Política

Lula cobra de Ricardo Couto medidas para prender milicianos e criminosos no Rio de Janeiro

23 de Maio de 2026 às 15:02

O presidente Lula cobrou do governador em exercício do Rio de Janeiro, Ricardo Couto, a prisão de milicianos e criminosos. O governo federal se comprometeu a auxiliar a gestão estadual no combate a facções e aguarda a aprovação de PEC para recriar o Ministério da Segurança Pública

Durante a inauguração da nova sede do Centro Tecnológico em Saúde da Fundação Oswaldo Cruz (Fiocruz), no Rio de Janeiro, o presidente Luiz Inácio Lula da Silva cobrou do governador em exercício, Ricardo Couto, a implementação de medidas para prender milicianos e criminosos que dominaram a política fluminense nos últimos anos. Lula destacou que o estado não pode ser dominado pelo crime organizado e instou Couto a utilizar sua posição para recuperar a imagem do Rio de Janeiro, evitando que a região seja associada apenas a notícias policiais.

Ricardo Couto, desembargador e presidente licenciado do Tribunal de Justiça do Rio de Janeiro (TJRJ), assumiu a governança do estado em 23 de março de 2026. A nomeação ocorreu após a renúncia de Cláudio Castro (PL), seguindo a sucessão constitucional diante da vacância dos cargos de governador e vice-governador. O presidente ressaltou que, embora Couto não tenha sido eleito, ele possui a oportunidade de promover transformações institucionais até a posse do novo governador, prevista para outubro.

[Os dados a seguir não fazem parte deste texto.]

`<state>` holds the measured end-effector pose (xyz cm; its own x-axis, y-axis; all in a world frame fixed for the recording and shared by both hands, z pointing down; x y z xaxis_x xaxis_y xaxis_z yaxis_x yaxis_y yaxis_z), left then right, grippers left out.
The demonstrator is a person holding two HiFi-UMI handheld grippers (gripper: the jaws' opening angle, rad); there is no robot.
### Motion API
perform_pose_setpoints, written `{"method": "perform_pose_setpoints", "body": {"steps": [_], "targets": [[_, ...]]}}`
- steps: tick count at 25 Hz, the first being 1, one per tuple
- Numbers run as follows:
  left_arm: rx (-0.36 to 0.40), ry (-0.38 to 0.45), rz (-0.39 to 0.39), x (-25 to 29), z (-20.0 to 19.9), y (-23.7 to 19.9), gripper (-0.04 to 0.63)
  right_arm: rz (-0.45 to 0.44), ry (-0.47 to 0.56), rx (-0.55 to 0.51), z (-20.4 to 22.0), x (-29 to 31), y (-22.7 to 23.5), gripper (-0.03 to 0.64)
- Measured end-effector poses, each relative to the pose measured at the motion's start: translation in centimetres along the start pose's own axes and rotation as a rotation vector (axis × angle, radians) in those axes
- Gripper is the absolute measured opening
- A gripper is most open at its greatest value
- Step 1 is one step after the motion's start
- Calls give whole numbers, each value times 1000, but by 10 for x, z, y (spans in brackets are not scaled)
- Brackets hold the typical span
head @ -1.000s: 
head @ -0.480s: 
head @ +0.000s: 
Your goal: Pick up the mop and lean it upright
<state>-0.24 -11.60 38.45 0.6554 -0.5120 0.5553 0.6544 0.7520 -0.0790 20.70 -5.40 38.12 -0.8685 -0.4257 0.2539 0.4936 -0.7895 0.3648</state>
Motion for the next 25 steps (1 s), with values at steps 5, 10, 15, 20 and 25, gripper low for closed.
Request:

No campo da segurança pública, o governo federal se comprometeu a auxiliar a gestão estadual, citando a aprovação da lei de combate às facções criminosas. Lula reiterou a intenção de recriar o Ministério da Segurança Pública, condicionando a medida à aprovação de uma Proposta de Emenda à Constituição (PEC) que amplia a atuação da União no setor. O texto aguarda tramitação no Senado, motivo pelo qual o presidente solicitou a intervenção de Davi Alcolumbre (União Brasil-AP) para acelerar o processo.

O presidente também mencionou a tentativa do grupo político de Cláudio Castro de instaurar uma eleição indireta via Assembleia Legislativa do Rio de Janeiro (Alerj) para a escolha do sucessor, manobra que foi barrada por decisões judiciais. Ao dirigir-se a Couto, Lula afirmou que o governador deve honrar o Poder Judiciário e reverter o cenário de instabilidade política.

A agenda do presidente na capital fluminense terá continuidade no próximo fim de semana, com a ida à Cidade das Artes para o lançamento do Tela Brasil, programa que oferecerá acesso gratuito a 500 produções cinematográficas nacionais.